No doubt the 50BMG has the record for most ELR (Extreme Long Range) kills since Carlos Hathcock first thought of the 50BMG as a sniper round in 1967, but the 338LM still holds the record for not just 1, but 2 kills at 2,707 yards and also another shot which destroyed their BG's machine gun at the same distance. BTW the 338LM is also what Chris Kyle used to make his longest kill shot at 2100 yards.
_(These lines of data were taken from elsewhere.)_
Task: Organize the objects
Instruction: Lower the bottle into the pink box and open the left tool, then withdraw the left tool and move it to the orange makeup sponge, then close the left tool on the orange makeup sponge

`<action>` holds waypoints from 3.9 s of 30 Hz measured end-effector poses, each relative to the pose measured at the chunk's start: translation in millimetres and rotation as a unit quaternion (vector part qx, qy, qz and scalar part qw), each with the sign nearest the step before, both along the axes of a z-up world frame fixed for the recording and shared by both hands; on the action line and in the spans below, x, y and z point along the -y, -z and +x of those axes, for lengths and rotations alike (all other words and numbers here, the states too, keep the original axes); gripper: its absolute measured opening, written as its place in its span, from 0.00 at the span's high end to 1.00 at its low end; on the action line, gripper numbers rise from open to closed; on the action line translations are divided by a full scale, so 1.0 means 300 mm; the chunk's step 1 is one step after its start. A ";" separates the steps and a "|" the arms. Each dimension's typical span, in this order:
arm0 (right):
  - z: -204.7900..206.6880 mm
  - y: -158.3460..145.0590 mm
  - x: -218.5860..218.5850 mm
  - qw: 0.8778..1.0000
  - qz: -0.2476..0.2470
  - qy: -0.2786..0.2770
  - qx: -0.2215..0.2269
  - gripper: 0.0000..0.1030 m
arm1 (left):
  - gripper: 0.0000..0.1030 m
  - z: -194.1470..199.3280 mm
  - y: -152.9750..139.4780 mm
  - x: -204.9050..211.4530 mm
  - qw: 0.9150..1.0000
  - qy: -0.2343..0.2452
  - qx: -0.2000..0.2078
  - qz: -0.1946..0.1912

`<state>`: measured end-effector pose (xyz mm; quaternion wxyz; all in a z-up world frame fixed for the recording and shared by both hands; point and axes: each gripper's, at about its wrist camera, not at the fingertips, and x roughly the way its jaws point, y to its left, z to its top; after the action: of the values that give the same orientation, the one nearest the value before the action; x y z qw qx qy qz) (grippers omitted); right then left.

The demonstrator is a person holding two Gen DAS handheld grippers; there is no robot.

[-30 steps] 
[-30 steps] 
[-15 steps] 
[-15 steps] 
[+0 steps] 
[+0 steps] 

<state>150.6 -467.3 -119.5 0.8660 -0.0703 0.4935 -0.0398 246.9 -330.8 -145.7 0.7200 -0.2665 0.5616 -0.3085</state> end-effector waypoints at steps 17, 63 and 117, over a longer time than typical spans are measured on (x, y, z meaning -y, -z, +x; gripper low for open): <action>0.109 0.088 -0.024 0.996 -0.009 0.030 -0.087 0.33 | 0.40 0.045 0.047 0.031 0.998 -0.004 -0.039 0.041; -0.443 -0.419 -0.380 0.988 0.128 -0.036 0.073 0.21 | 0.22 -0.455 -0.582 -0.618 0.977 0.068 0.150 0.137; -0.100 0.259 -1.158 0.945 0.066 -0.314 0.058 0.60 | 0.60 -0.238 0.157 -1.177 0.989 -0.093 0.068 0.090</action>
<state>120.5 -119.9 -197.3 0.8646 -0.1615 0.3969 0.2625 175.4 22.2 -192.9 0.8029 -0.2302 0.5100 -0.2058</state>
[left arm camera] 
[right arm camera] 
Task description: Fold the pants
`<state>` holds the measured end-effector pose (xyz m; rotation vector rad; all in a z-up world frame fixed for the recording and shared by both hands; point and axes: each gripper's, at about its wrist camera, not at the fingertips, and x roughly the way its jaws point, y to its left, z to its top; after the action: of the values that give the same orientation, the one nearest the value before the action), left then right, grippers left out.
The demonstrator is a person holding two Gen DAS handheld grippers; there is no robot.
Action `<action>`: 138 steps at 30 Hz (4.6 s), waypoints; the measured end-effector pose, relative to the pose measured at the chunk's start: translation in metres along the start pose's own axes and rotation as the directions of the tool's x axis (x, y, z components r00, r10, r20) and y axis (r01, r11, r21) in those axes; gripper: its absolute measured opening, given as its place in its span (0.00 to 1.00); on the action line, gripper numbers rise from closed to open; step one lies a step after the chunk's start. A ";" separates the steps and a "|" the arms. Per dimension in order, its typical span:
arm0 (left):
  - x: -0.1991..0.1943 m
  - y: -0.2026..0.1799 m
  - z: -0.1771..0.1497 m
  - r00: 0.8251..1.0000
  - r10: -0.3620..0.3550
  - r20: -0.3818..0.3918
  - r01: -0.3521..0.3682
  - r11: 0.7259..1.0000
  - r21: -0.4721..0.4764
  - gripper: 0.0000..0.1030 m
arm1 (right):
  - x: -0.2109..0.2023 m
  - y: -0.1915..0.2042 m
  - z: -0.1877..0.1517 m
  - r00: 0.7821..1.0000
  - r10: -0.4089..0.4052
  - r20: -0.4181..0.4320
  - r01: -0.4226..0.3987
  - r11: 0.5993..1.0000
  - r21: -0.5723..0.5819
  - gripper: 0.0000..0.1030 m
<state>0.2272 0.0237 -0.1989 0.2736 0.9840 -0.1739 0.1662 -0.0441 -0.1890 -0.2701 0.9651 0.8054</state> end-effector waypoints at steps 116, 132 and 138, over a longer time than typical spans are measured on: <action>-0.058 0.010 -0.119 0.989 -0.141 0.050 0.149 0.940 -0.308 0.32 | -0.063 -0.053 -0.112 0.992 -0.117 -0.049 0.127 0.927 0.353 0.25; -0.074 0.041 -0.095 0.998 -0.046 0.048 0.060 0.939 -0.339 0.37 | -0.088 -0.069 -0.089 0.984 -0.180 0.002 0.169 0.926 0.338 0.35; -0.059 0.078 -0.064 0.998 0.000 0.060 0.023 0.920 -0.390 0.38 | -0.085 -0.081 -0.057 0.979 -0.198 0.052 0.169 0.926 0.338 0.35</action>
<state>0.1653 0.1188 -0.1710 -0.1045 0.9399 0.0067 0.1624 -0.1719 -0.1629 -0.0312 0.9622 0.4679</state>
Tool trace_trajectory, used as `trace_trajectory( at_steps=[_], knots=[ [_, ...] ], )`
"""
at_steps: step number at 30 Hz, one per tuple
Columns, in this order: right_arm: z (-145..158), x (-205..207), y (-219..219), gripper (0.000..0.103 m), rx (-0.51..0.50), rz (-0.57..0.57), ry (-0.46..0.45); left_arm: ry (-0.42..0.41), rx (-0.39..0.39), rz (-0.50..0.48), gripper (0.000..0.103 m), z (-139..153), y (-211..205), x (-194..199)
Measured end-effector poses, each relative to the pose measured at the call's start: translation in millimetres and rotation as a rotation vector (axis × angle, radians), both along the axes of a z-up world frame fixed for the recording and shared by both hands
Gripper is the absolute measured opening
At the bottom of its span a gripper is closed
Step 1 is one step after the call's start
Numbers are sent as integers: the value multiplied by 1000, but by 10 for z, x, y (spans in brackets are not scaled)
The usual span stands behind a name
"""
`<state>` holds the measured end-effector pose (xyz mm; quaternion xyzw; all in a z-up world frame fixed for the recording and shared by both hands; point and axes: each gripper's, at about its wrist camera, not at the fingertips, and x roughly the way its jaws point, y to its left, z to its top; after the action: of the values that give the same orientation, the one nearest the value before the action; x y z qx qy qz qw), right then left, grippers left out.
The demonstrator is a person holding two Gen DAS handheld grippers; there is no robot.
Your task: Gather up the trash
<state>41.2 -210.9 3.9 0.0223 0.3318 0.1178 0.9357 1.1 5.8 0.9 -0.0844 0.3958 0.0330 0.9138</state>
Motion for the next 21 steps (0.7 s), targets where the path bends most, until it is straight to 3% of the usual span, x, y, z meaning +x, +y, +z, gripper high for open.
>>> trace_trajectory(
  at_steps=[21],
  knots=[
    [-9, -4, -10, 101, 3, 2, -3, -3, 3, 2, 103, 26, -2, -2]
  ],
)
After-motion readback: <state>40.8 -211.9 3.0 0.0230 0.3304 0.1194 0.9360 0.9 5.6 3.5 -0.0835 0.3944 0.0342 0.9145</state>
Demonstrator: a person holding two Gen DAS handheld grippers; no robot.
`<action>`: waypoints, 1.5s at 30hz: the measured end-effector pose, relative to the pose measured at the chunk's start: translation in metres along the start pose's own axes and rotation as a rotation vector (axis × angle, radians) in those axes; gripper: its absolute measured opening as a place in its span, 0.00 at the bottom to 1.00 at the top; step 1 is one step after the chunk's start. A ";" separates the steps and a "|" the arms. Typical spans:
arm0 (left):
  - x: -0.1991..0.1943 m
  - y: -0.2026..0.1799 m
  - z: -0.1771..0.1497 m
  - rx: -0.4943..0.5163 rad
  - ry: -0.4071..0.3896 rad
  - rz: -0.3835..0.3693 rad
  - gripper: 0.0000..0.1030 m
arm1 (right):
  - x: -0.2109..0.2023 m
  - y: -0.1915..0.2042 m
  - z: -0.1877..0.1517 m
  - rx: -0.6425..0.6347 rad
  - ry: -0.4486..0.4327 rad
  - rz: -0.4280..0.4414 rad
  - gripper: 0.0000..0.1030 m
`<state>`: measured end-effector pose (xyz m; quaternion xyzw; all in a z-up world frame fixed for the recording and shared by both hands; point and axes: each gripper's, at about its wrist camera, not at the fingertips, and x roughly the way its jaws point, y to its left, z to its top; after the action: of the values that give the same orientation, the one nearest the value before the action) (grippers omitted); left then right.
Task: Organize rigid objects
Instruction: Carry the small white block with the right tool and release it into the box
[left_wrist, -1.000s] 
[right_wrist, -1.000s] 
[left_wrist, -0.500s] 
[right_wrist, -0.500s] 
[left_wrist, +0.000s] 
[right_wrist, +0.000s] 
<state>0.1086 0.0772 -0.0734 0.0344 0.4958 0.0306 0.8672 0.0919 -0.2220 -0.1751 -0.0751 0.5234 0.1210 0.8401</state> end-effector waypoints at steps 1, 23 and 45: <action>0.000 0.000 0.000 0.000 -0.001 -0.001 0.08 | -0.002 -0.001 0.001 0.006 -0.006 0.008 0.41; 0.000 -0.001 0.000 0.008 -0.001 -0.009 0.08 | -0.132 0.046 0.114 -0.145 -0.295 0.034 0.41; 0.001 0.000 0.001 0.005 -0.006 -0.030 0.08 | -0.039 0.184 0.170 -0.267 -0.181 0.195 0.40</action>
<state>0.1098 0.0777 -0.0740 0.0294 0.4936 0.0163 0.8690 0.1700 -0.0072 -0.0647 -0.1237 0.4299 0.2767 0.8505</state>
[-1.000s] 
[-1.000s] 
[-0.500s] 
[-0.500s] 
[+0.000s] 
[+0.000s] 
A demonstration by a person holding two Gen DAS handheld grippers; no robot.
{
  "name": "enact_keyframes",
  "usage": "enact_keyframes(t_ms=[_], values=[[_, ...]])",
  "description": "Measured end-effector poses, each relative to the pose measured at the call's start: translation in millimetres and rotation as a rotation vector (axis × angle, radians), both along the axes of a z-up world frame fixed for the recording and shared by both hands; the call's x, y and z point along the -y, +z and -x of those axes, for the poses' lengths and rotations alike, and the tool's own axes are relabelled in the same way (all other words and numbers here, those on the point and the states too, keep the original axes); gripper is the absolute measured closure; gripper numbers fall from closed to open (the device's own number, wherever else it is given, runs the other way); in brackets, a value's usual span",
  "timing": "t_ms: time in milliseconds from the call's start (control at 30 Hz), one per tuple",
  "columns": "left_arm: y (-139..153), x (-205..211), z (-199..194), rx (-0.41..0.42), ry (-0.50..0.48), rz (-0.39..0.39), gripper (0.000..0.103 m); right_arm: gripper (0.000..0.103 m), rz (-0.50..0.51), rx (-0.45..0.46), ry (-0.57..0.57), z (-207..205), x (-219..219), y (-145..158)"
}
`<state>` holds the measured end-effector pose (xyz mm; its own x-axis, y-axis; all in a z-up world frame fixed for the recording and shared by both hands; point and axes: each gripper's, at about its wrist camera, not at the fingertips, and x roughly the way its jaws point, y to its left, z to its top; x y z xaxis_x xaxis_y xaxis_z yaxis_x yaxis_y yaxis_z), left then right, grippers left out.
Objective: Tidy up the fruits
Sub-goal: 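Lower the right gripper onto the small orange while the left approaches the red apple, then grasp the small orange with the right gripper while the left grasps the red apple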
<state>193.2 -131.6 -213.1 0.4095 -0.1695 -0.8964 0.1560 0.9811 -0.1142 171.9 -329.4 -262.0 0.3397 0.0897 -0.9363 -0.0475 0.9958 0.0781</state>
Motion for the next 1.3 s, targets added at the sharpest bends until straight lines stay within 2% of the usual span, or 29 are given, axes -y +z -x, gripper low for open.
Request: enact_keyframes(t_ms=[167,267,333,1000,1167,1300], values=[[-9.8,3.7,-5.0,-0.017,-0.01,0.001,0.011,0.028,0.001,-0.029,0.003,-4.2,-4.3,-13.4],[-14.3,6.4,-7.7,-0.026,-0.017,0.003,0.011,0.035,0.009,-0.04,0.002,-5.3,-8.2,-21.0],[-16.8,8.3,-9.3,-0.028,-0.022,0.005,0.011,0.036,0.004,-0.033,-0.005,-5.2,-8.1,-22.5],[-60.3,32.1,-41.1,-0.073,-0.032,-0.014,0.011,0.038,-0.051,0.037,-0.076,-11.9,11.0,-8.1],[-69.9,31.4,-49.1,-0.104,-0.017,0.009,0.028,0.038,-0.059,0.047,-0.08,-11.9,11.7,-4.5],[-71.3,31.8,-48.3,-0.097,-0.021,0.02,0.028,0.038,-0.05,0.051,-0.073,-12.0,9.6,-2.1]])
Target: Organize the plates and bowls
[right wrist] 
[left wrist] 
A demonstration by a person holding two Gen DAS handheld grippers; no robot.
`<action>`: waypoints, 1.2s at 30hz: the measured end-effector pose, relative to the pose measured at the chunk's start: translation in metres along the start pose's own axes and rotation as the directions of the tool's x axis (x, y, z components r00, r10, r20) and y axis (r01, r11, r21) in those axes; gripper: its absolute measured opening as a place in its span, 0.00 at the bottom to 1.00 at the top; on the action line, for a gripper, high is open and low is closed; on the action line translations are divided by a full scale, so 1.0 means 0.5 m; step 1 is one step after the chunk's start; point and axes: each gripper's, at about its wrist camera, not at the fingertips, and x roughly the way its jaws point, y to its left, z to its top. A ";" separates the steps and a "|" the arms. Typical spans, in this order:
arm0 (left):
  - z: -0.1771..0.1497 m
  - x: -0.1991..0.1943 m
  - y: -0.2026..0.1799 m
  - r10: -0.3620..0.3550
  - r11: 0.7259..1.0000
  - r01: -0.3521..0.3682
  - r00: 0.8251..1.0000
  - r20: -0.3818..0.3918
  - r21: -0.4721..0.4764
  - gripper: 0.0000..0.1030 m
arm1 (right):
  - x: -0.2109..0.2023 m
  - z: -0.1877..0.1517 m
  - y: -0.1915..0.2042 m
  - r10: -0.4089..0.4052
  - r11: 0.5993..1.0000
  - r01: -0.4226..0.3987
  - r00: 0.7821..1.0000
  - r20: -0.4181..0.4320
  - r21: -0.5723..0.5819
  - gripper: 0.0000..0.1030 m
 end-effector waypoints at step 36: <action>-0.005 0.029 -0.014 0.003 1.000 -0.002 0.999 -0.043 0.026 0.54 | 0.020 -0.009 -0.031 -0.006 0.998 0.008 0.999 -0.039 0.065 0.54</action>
The 50BMG will never go away. It is superior as a precision ELR anti-material round, however the 338LM is a lighter weapon weighing in at only 15.1 lbs. Which is just 3lbs more than the 300WM M2010 Enhanced Sniper Rifle, but with a 30% increase in effective range in bolt action. You are right though there will always be a job for the 50BMG...


----------



## Grinch2 (Sep 12, 2016)

You know my father owns a 6.5 Creedmore, the thing is a laser beam for deer, he points, shoots and before you know it we're skinning a deer. But you know I truthfully believe it is going to take a lot of replace not fully but even partially the 556 and 7.62. It seems there's always big fads, right now the 6.5 and 260 are hot. At one time the 300AAC Blackout and 458 Socom were in season, both seem to have faded out.


----------



## SOCOM42 (Nov 9, 2012)

There are a lot of things to consider in changing rounds.

Everything has to change not just guns or barrels.

The entire logistics system has to change to get that round to the trigger puller, you are looking at billions of dollars.

There are always new hot rounds that come and go, you will see a lot in SPECOPS, microscopic quantities in comparison to army wide.

Being involved in the industry for over 5 decades, I can see where this is going nowhere, not while we are in a shooting war.

What they have works, 7.62x51 is good for riflemen in places like the sandbox, there is no miracle all around round.

A friend now passed used a 90MM tank gun in a M46 tank to snipe at N. Korean soldiers on the ridge lines during the Korean war.

Shooting was done at around 1,500 to 1,800 yards with HE.


----------



## dwight55 (Nov 9, 2012)

The old saying: "Follow the money", . . . 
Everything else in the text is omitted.